### [Work order]
Go through the entries below and copy every line that holds the word "this".

### [Information supplied]

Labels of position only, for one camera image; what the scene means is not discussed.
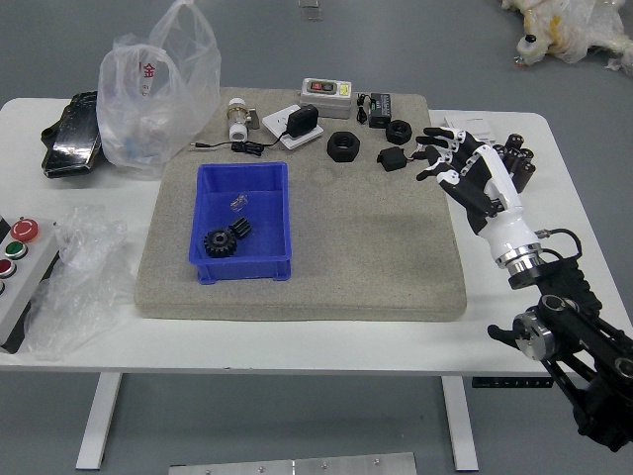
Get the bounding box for black plastic tray pack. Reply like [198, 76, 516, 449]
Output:
[41, 90, 106, 178]

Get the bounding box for small black nut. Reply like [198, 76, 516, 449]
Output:
[385, 119, 413, 145]

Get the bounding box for big black nut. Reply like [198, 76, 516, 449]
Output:
[326, 130, 362, 163]

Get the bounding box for large white plastic bag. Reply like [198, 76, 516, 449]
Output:
[95, 0, 223, 181]

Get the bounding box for white table leg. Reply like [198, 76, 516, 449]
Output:
[74, 372, 124, 471]
[440, 375, 480, 472]

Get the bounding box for grey-brown mat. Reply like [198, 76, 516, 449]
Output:
[133, 87, 470, 324]

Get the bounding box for small black gear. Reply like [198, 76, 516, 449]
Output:
[228, 216, 255, 240]

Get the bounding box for black table control panel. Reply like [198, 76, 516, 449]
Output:
[471, 376, 555, 390]

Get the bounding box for silver metal plate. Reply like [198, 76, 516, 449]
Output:
[167, 451, 417, 475]

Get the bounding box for black adapter cord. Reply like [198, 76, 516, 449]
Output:
[189, 129, 292, 157]

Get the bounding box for black power adapter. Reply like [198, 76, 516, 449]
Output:
[287, 104, 320, 137]

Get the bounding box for white wall socket plate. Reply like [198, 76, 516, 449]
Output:
[261, 104, 325, 151]

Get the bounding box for crumpled clear plastic bag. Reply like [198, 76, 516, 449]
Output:
[23, 204, 136, 361]

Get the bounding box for grey control box coloured buttons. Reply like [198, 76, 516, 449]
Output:
[0, 214, 61, 355]

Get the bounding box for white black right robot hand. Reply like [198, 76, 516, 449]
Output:
[414, 126, 542, 261]

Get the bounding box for grey switch box two buttons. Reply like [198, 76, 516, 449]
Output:
[299, 76, 354, 120]

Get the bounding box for white circuit breaker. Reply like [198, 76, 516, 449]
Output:
[442, 115, 497, 145]

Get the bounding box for black module with thin wires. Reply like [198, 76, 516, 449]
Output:
[376, 137, 432, 173]

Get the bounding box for plush toy in plastic wrap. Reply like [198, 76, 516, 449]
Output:
[497, 0, 633, 79]

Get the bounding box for black power module green label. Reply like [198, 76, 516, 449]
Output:
[367, 91, 396, 129]

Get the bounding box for big black gear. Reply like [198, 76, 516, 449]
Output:
[203, 227, 236, 260]

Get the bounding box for blue plastic box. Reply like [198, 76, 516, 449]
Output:
[189, 161, 294, 285]

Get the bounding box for brass valve white fittings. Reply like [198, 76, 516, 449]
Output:
[226, 98, 261, 142]

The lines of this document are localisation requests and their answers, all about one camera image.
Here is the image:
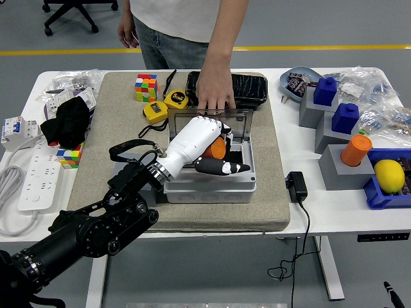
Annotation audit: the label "light blue dish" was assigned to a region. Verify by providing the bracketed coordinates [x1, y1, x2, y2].
[279, 66, 324, 103]

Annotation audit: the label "black power adapter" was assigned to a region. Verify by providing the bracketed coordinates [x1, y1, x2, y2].
[284, 171, 308, 203]

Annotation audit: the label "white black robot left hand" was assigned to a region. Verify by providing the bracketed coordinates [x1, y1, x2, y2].
[159, 115, 251, 180]

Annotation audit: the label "clear bag of white parts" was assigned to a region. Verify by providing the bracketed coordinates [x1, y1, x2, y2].
[335, 75, 367, 103]

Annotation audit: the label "white socket panel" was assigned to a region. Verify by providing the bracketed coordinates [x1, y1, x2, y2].
[74, 87, 98, 112]
[44, 89, 70, 113]

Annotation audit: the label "yellow tape measure round label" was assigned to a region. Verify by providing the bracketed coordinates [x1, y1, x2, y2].
[162, 69, 190, 113]

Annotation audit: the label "black office chair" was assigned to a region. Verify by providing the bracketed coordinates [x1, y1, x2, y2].
[41, 0, 119, 37]

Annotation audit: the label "black cloth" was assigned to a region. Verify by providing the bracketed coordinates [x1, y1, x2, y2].
[40, 97, 92, 149]

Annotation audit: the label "blue storage bin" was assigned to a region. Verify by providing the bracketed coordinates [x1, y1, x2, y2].
[363, 148, 411, 211]

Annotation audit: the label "grey box with clear lid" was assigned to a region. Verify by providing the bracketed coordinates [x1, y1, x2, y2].
[163, 108, 258, 205]

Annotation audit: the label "white table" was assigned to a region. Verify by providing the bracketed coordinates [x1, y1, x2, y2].
[0, 67, 411, 302]

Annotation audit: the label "black table control panel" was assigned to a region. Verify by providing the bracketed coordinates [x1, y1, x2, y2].
[356, 232, 411, 243]

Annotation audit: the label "grey cube holder with hole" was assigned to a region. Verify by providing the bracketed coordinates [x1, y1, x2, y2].
[318, 144, 376, 191]
[110, 161, 166, 207]

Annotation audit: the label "orange cylinder battery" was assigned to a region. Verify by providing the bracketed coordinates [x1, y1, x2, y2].
[200, 136, 227, 160]
[340, 134, 373, 167]

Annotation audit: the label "grey block holder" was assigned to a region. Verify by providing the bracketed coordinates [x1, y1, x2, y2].
[314, 110, 360, 155]
[298, 85, 340, 129]

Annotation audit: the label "person's right hand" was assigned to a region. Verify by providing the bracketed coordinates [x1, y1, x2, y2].
[117, 15, 141, 49]

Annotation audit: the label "white power strip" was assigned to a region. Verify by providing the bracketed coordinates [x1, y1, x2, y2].
[17, 139, 64, 212]

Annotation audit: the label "white circuit breaker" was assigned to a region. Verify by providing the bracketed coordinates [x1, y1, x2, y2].
[0, 115, 41, 151]

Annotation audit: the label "black adapter cord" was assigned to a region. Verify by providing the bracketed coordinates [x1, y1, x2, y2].
[267, 198, 311, 308]

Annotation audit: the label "clear bags of metal parts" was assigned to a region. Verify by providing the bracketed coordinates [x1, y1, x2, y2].
[37, 69, 105, 103]

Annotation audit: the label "yellow lemon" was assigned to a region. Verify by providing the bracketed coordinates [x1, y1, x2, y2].
[373, 159, 406, 194]

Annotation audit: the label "black plastic case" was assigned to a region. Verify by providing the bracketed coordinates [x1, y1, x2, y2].
[185, 71, 269, 113]

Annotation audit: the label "clear bag of small parts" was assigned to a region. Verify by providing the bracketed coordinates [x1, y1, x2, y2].
[358, 107, 391, 137]
[383, 104, 411, 145]

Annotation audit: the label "colourful puzzle cube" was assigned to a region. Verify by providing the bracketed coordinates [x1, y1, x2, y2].
[134, 73, 160, 103]
[57, 142, 86, 169]

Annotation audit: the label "clear bag of blue parts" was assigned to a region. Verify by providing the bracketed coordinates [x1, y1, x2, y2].
[362, 66, 404, 105]

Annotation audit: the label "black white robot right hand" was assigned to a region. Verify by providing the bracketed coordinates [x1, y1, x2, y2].
[383, 281, 406, 308]

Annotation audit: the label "person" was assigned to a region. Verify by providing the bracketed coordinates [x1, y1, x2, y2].
[117, 0, 250, 112]

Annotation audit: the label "blue plastic block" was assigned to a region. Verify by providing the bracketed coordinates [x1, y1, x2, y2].
[313, 76, 338, 107]
[331, 102, 360, 135]

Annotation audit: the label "yellow tape measure square label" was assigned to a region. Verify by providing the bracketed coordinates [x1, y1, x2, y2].
[138, 100, 171, 139]

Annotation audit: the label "person's left hand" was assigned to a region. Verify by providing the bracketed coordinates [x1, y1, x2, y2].
[195, 72, 237, 112]

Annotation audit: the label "grey-brown mat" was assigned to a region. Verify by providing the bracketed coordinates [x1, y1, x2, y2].
[65, 71, 292, 234]

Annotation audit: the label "dark brown packets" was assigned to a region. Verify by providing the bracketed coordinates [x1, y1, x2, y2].
[396, 156, 411, 196]

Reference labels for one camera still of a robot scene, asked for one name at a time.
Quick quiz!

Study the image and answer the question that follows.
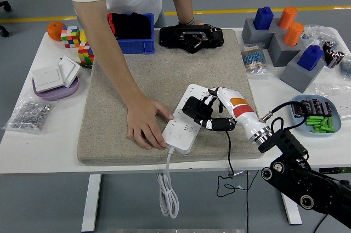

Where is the bag of striped resistors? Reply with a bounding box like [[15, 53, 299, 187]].
[[240, 43, 271, 76]]

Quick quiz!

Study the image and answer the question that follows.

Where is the blue plastic bin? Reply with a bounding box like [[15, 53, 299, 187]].
[[107, 13, 155, 55]]

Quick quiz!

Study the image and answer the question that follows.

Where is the black and red fabric bundle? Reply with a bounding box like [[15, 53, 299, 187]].
[[107, 11, 152, 41]]

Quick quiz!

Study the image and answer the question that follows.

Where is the blue square peg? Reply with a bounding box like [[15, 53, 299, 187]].
[[252, 6, 274, 30], [297, 44, 324, 72]]

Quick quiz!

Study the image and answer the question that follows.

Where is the black electronic device housing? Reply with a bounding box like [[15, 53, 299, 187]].
[[158, 24, 224, 54]]

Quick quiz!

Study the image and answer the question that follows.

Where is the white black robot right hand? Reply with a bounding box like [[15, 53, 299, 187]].
[[199, 87, 268, 139]]

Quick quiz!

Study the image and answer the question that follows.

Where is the purple oval tray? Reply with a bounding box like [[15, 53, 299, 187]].
[[32, 75, 80, 101]]

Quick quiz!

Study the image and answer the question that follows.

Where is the black floor cable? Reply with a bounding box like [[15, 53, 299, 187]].
[[313, 213, 329, 233]]

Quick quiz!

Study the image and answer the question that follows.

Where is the white power strip with cord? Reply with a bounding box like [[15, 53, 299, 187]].
[[156, 83, 211, 219]]

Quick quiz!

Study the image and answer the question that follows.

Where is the bag of metal nuts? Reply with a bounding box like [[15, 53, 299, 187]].
[[2, 94, 57, 135]]

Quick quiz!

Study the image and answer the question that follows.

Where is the light blue plate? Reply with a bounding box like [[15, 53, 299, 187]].
[[290, 94, 342, 137]]

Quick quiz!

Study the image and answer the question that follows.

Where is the dark brown capacitor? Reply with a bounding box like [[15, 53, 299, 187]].
[[292, 101, 302, 118], [300, 99, 313, 116], [320, 101, 333, 117], [311, 98, 323, 115]]

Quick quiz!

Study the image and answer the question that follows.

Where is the black table control panel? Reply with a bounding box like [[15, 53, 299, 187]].
[[319, 167, 351, 175]]

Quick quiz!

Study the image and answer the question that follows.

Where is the clear bag of blue parts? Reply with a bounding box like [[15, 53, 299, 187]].
[[300, 24, 339, 50]]

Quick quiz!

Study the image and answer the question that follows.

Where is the white wall switch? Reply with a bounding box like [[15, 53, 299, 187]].
[[31, 67, 66, 94], [57, 55, 81, 88]]

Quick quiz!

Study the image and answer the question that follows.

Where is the thin black hanging cable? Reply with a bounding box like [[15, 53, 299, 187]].
[[245, 171, 251, 233]]

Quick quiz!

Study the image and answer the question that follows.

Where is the grey holder block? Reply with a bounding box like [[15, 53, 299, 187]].
[[279, 51, 326, 93], [267, 31, 305, 67], [241, 18, 286, 45]]

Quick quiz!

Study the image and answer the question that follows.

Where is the person's right hand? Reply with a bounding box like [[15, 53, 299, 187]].
[[126, 97, 175, 151]]

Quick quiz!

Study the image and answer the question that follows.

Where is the black office chair base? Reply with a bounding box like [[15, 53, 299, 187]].
[[0, 1, 12, 38]]

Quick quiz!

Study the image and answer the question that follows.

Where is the white table leg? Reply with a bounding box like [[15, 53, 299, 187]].
[[81, 174, 102, 232], [279, 189, 303, 225]]

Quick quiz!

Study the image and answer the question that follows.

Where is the grey-brown mat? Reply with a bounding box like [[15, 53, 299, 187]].
[[76, 28, 266, 166]]

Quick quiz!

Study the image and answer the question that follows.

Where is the black plug adapter with cord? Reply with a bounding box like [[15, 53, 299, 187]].
[[182, 95, 260, 197]]

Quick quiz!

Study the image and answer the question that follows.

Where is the colourful puzzle cube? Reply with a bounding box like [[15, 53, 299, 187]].
[[60, 26, 81, 49], [77, 42, 95, 66]]

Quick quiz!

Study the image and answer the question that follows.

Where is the orange cylinder peg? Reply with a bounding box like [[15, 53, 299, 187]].
[[282, 21, 304, 47], [278, 6, 298, 30]]

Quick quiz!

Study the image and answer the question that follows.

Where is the orange fruit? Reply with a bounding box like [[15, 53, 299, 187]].
[[46, 21, 66, 42]]

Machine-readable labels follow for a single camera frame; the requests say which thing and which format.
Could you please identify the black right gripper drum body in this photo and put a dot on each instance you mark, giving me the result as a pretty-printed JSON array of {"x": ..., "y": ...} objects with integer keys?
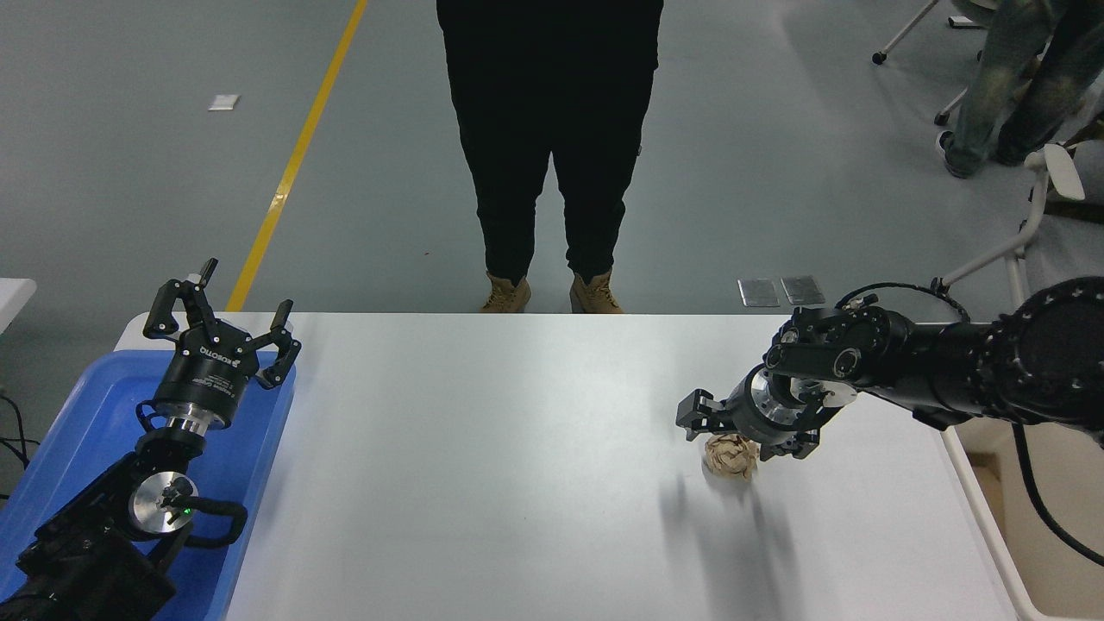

### [Response]
The lines of this document are localisation requests and their answers, all about one camera image.
Could you please identify the black right gripper drum body in this photo and put a dot on each instance you mark, giving me the result as a pretty-printed JSON array of {"x": ..., "y": ...} objects with integer keys?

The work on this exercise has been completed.